Based on the strong surge in lodging demand that occurred during the first half of the year, Colliers PKF Hospitality Research (PKF-HR) now forecasts that the average U.S. hotel will achieve a 2.3% increase in net operating income (NOI) during 2010. This follows a 37.8% cumulative decline in profits experienced from 2007 through 2009, and is the first annual uptick in forecasted NOI since 2007.

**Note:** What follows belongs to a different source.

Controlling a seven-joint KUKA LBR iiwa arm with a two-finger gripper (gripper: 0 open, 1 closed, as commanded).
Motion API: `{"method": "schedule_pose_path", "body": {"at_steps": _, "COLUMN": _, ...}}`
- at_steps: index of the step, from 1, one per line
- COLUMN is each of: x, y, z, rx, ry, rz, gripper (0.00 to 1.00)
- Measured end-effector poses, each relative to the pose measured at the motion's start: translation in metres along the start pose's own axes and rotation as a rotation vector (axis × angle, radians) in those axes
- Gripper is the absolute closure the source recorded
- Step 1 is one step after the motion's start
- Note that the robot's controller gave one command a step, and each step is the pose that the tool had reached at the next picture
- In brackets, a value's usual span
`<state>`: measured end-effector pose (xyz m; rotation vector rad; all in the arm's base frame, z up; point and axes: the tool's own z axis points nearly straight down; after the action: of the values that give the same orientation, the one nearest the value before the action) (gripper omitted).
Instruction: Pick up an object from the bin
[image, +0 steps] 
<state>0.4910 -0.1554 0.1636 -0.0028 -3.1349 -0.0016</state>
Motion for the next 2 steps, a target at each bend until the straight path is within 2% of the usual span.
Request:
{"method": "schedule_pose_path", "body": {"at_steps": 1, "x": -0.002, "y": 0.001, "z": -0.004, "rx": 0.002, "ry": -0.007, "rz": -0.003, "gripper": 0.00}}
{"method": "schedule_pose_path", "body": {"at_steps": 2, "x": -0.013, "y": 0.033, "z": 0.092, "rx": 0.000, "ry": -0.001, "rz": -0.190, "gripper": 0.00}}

‘The bottom-line losses suffered by hotel owners over the past two years were devastating, and the repercussions have been, and continue to be, felt throughout the financial community,’ says R. Mark Woodworth, president of PKF-HR. ‘The likelihood that this trauma is coming to an end is welcome news. With occupancy driving the growth in [revenue per available room (RevPAR)] in 2010, the rise in profits at this stage is somewhat underwhelming. However, going forward we will begin to see a more profitable formula for revenue growth as operators reclaim pricing leverage and room rates begin to rise.’
PKF-HR forecasts double-digit growth in unit-level NOI growth each year from 2011 through 2013.

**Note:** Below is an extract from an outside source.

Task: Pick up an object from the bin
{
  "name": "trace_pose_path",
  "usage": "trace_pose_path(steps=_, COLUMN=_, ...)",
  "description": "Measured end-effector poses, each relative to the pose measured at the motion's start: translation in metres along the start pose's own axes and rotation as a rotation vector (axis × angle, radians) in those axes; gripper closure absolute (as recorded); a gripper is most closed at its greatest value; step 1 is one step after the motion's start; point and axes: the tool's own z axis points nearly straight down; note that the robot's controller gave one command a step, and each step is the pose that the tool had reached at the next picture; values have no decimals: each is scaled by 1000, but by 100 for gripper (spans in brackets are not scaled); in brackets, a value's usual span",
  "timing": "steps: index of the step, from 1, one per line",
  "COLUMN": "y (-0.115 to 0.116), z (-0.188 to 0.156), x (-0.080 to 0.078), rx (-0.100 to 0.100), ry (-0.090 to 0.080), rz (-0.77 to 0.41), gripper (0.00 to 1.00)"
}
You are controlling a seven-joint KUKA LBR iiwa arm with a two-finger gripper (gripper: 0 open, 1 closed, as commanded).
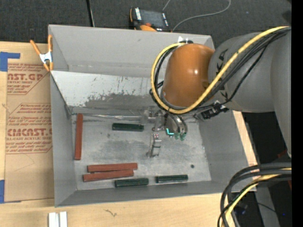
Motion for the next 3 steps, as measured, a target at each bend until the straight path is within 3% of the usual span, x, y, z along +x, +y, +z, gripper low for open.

The improved outlook for 2010 bottom-line performance is the result of increasing optimism about the top line, PKF-HR says. In the recently released September 2010 edition of Hotel Horizons, the firm's analysts forecast a 4.6% increase in RevPAR for the U.S. lodging market this year. This is the result of a projected 5.2% rise in occupancy, but a 0.6% decline in average room rates.